Les dije muchas otras cosas, pero me falla la memoria para relatarlas. Mejor así. Me agarraron los pies y los ataron al suelo. ¿Qué querían? ¿Azotarme? Bramé más y mejor. Seguro que había caído en manos de una de esas bandas que hacen fotos especiales y procuran espectáculos selectos a los viejos y a las ricachonas aburridas de la vida.

—¡Dejadme en paz! ¡Banda de crápulas…! ¡Pandilla de piojosos…! Os juro que os despellejaré…

Ni caso. Como si hablara para las paredes. Se movían por la habitación. El primero colocó ante mí una especie de cubeta de porcelana sobre un pie, como un cenicero. El segundo manipuló no sé qué con una máquina eléctrica.

—Nosotros —dijo el bigotudo— hubiéramos preferido la primera solución…, pero tú no pareces tener interés y tendrás que disculparnos.

Me endosó sobre el vientre un aparatito conectado a la máquina con un cable fino; el segundo pasó detrás de mí con el segundo electrodo. ¡Madre mía! ¡El muy puerco! Me sentía más humillado que si me hubiera puesto un termómetro. Me trataban exactamente como un conejillo de Indias. Los gratifiqué con todos los insultos más selectos que acudían a mi mente.

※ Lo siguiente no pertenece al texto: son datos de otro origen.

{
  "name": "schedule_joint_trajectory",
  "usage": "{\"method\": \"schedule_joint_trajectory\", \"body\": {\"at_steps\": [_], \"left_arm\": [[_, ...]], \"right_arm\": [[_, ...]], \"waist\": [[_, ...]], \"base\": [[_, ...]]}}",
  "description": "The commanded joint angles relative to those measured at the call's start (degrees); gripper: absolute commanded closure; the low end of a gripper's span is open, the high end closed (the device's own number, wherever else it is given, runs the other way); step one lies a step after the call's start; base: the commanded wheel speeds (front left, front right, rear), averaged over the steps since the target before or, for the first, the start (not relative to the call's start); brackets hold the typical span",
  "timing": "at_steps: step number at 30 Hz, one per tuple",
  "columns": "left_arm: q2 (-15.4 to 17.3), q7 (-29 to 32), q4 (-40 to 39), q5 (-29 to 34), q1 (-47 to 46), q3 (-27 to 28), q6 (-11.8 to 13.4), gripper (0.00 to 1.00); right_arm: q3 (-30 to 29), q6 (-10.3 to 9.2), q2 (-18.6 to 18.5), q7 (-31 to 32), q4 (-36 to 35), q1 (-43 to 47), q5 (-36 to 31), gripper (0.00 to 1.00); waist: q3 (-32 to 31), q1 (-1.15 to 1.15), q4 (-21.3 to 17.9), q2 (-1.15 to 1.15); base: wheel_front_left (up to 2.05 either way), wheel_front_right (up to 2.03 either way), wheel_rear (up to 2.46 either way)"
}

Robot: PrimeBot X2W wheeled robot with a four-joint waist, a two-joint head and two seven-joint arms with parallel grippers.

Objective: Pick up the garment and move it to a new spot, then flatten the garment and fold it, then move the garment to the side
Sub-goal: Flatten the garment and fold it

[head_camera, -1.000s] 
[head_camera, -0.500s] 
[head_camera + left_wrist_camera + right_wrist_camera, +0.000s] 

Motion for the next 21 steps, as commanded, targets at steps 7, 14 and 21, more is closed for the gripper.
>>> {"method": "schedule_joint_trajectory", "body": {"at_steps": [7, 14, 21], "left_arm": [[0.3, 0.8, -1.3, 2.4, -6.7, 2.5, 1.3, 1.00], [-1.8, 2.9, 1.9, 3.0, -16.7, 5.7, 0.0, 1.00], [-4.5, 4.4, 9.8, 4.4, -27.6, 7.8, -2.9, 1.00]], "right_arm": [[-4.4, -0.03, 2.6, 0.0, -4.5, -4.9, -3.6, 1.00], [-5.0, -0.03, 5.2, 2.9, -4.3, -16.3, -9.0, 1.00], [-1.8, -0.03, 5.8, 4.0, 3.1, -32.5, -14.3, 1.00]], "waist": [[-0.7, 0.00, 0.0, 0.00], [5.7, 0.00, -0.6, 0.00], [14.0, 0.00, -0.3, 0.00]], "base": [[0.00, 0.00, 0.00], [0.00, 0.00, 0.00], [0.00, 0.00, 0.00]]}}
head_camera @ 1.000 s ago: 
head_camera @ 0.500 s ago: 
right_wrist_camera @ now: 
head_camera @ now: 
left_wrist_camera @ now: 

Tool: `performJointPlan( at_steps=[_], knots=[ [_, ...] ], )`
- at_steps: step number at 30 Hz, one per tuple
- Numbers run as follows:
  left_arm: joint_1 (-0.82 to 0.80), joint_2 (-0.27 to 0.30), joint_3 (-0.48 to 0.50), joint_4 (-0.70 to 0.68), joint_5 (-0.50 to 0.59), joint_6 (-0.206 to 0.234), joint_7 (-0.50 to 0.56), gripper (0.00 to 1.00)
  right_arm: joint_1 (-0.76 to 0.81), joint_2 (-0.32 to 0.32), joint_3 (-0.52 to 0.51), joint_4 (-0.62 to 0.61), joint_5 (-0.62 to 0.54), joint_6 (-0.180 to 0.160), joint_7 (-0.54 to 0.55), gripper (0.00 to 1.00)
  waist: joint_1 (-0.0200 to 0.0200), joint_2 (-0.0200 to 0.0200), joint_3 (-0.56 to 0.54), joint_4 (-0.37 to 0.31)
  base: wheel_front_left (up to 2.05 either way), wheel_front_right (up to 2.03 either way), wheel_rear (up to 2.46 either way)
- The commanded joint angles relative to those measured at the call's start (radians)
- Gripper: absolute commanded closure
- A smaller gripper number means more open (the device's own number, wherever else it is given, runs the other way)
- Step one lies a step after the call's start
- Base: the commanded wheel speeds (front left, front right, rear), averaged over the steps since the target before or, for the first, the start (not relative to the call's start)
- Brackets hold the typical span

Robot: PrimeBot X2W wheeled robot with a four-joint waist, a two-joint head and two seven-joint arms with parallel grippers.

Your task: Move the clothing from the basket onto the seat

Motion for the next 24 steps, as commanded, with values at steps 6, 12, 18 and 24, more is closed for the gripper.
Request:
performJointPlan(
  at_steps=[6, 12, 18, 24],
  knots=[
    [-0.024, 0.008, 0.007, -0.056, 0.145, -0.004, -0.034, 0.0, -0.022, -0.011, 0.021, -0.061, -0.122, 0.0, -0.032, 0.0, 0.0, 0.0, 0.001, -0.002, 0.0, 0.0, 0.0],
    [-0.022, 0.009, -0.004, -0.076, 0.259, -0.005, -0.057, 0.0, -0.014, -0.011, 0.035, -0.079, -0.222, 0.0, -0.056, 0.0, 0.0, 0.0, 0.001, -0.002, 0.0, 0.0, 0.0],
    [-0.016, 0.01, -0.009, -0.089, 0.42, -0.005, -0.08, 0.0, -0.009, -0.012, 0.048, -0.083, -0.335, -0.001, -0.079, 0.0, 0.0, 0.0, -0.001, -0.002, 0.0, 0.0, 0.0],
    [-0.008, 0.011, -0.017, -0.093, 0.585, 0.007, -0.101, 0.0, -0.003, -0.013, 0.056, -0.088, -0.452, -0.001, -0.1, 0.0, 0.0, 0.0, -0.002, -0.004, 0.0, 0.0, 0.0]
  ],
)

—No te preocupes —dijo el gordo—. No es doloroso y, además, te dimos a elegir. No te muevas, que voy a conectar.

Lo puso una vez… dos veces… tres veces…; yo saltaba a cada descarga, y comprendí para qué servía el cacharro de porcelana. Sentía demasiada vergüenza para decir lo que fuera y aquellos dos imbéciles se morían de risa.

—No se preocupe —insistió el segundo—. Todo quedará entre nosotros.

Mentí, para salvar las apariencias.

—No me importa —dije con un gruñido—. Sois un par de marranos, pero volveremos a encontrarnos.

—Cuando quieras, nene —dijo el primero, y rió aún más fuerte.